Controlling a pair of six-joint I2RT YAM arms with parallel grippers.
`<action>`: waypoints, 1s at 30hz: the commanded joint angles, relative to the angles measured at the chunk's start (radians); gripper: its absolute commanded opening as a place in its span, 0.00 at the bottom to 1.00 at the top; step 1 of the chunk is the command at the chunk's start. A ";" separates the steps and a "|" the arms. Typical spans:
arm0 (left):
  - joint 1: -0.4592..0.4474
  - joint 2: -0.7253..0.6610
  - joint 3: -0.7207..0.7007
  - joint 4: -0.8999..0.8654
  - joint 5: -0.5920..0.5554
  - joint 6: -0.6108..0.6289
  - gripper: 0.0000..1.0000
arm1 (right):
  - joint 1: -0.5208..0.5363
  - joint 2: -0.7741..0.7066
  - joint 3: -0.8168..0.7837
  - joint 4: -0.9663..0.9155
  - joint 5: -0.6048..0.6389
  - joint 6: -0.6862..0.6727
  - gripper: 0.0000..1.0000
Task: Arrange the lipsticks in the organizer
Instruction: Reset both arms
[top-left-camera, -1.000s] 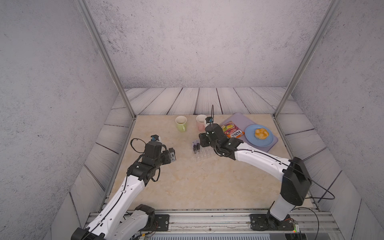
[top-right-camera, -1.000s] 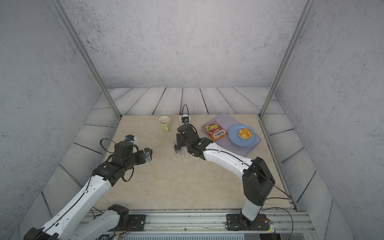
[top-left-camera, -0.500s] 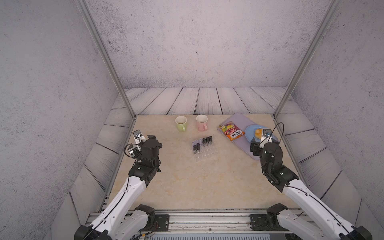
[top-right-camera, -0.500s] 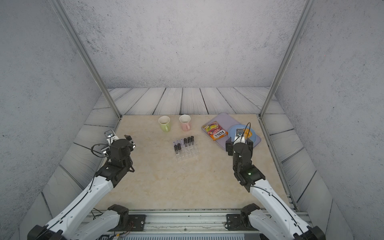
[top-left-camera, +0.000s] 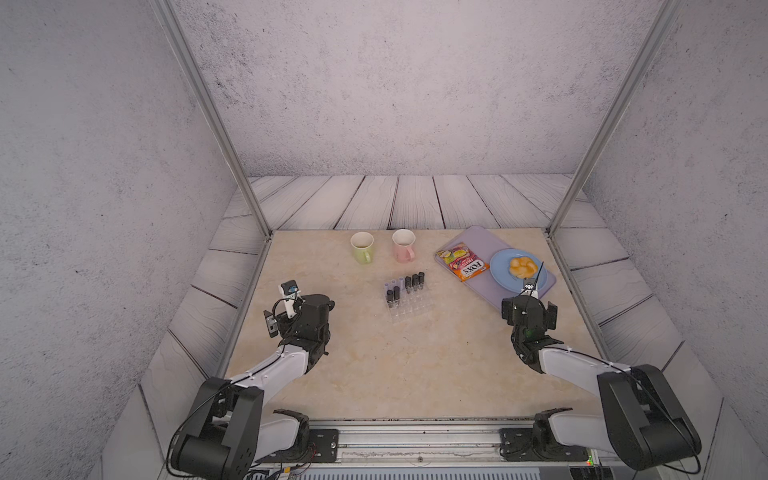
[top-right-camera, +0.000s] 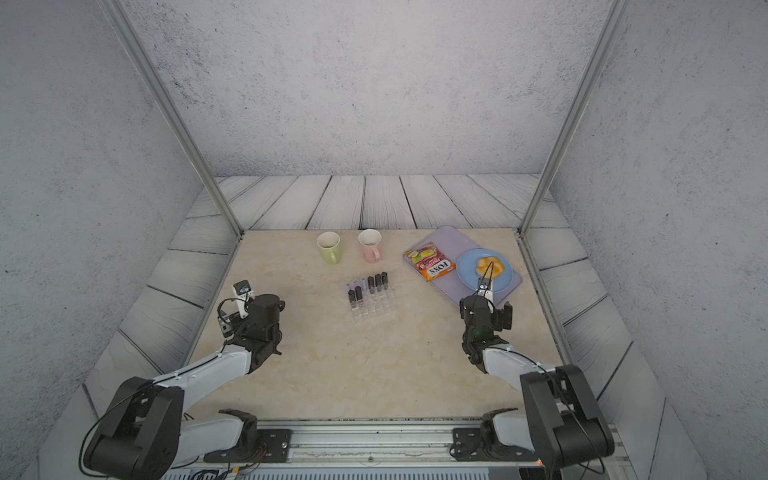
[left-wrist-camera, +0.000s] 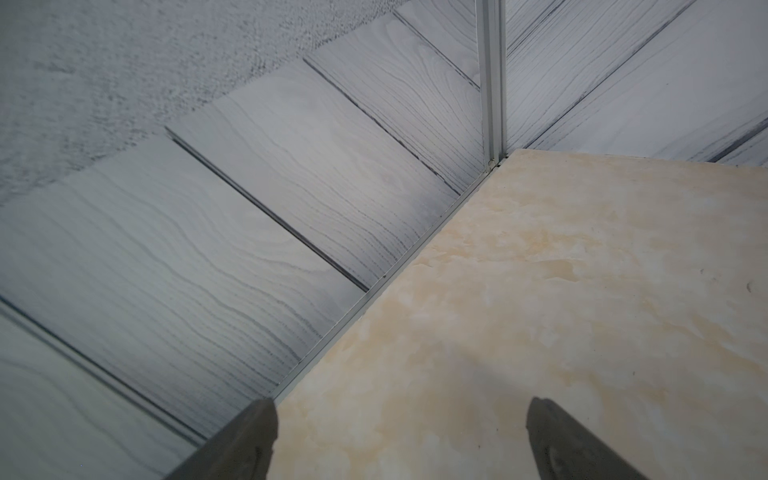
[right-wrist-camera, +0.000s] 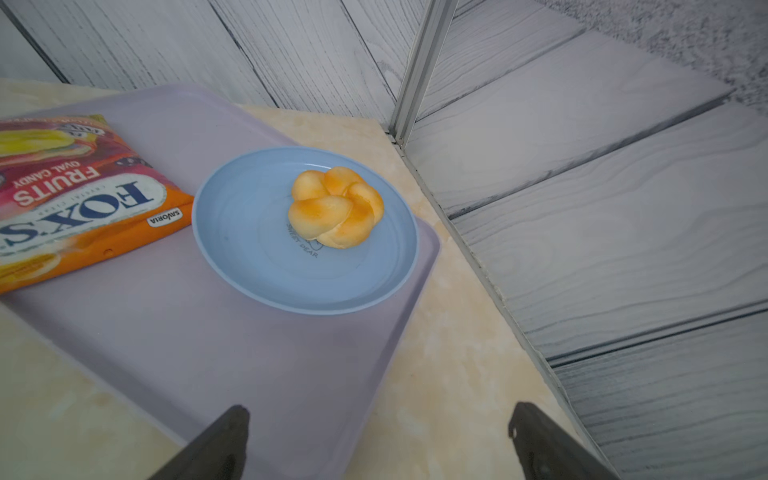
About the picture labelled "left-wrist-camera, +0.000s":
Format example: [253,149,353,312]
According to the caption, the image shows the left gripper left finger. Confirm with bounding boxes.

Task requirements |
Excluding the pictures, reproduce every entry exactly as given.

Written answer |
Controlling a pair of six-joint I2RT YAM arms with parallel grippers.
`<action>`: waypoints, 1s at 30hz: the commanded joint angles, relative to the angles measured at the chunk's start (radians); gripper: its absolute commanded opening as a place in its span, 0.00 at the bottom to 1.00 at the top; step 1 of the chunk is the command at the chunk's start. A ";" separates the steps and a "|" the arms. Typical spans:
arm0 (left):
  - joint 1: -0.4592..0.4474
  - joint 2: -0.7253..0.6610
  - joint 3: -0.7207..0.7007
  - joint 4: -0.8999..0.8654
  - joint 5: -0.5920..0.5554
  - joint 6: -0.6108..0.6289
  - gripper: 0.0000..1.0000
arm1 (right):
  - joint 1: -0.5208..0.5363
  - joint 2: -0.7741..0.7066
  - joint 3: -0.8168..0.7837
  - joint 4: -0.9663..0.9155
  - joint 5: -0.6048..0.6389
  - joint 6: -0.6862..0.6727
  - gripper: 0.0000..1.0000
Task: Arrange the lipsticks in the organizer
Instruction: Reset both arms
[top-left-camera, -1.000s] 
[top-right-camera, -1.000s] 
[top-left-camera, -0.500s] 
[top-right-camera, -0.500s] 
[top-left-camera, +0.000s] 
[top-right-camera, +0.000s] 
[left-wrist-camera, +0.000s] 
[right-wrist-camera, +0.000s] 
About the picture labelled "left-wrist-camera, +0.000s":
Format example: [253,149,353,312]
According to the caption, the image shows the left gripper left finger. Confirm with bounding boxes.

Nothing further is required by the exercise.